No, in all these things we are more than conquerors through him who loved us. For I am sure that neither death nor life, nor angels nor rulers, nor things present nor things to come, nor powers, nor height nor depth, nor anything else in all creation, will be able to separate us from the love of God in Christ Jesus our Lord.
I read the italicized bit a bit more loudly and forcefully than I did the rest [it was late in the hour, and I was pressed to finish my point], and I asked, “Doesn’t that make it seem like you can’t do anything to make God mad?” They all nodded their heads. “But y’all know that’s not quite true, right?” They nodded their heads again. Maybe that was a Sunday school answer, but I pressed forward.

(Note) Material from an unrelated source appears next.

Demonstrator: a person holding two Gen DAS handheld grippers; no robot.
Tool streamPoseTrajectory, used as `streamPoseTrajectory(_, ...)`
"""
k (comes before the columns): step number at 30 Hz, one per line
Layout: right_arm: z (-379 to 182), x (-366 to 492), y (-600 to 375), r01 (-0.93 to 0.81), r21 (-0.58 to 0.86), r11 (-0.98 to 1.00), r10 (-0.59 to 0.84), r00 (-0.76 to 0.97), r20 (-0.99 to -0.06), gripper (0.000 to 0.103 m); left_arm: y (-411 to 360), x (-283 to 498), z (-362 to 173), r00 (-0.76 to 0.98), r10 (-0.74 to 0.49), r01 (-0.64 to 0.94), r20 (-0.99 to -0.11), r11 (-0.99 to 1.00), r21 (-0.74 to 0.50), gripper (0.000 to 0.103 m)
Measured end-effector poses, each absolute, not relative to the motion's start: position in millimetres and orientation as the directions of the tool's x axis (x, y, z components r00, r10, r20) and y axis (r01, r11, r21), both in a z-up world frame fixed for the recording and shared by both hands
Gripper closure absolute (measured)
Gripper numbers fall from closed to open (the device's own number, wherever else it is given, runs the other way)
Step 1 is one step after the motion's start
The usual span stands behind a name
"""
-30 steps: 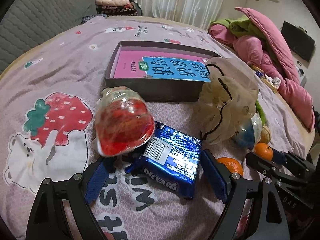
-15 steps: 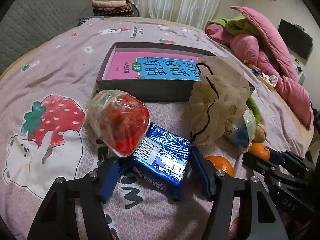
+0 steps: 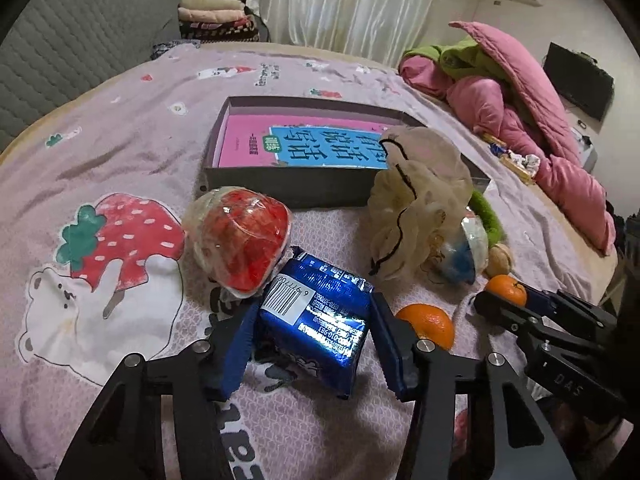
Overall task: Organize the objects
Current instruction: 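Lift the blue packet with the left gripper while the right gripper lifts the orange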
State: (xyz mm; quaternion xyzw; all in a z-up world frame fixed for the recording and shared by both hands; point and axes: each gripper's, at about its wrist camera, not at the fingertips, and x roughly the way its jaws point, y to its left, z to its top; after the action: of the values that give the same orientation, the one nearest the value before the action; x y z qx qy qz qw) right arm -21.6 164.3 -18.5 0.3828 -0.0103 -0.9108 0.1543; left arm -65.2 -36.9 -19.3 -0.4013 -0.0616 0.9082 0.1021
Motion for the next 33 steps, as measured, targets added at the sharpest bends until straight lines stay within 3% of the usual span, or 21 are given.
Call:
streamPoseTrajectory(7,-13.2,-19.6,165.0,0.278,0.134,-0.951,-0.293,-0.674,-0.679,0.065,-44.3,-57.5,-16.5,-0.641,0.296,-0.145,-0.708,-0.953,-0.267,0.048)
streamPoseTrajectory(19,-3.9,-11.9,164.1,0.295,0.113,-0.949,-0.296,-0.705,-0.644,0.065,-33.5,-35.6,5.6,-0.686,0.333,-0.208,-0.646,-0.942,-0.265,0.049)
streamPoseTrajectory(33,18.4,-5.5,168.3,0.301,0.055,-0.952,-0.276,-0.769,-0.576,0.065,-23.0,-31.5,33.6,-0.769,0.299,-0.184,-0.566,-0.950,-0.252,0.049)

Let no one deceive you with empty words, for because of these things the wrath of God comes upon the sons of disobedience. Therefore do not associate with them; for at one time you were darkness, but now you are light in the Lord. Walk as children of light (for the fruit of light is found in all that is good and right and true), and try to discern what is pleasing to the Lord. Take no part in the unfruitful works of darkness, but instead expose them.
“So, if you’re going to roll”—or TP, or toilet paper, or whatever you call it in your area—“someone’s house, you don’t do it at noon, right?”
“No, that’d be dumb.”
“Why would it be dumb?”
“You’d get caught!”
“Exactly.” I then went to quote the next three verses: ” ‘For it is shameful even to speak of the things that they do in secret. But when anything is exposed by the light, it becomes visible, for anything that becomes visible is light.’ So, when you’re rolling someone’s house, you’re not exactly being a child of the light, eh? We’re being disobedient of the laws of our society, and we’re not doing real well with that whole ‘love your neighbor as yourself’ bit, either. Sounds like we’re the sons of disobedience then…”
“… and they get the wrath of God.”
With that, it was pretty much over, although I went back and re-iterated the bit from the beginning of the hour from Galatians one more time, because I think it really does drive the point home.
There are other gospels that pervert and distort the Gospel of Christ Jesus, to be sure—even denominational and doctrinal infighting would leave us saying that some of our brothers in Christ are prone to that from time to time. 😉 But I hope that I brought it to them in a manner that they could understand it; in teaching it, I got it just a little firmer in my head. Oh, if only for more firmness in my heart, that I truly lived as a redeemed man.
 I know that a Sunday school lesson isn’t technically a liturgical reading, but in the UMC, it often is tied together in some way with the suggested liturgy for that season of the liturgical calendar … at least at the churches I’ve attended. YMMV.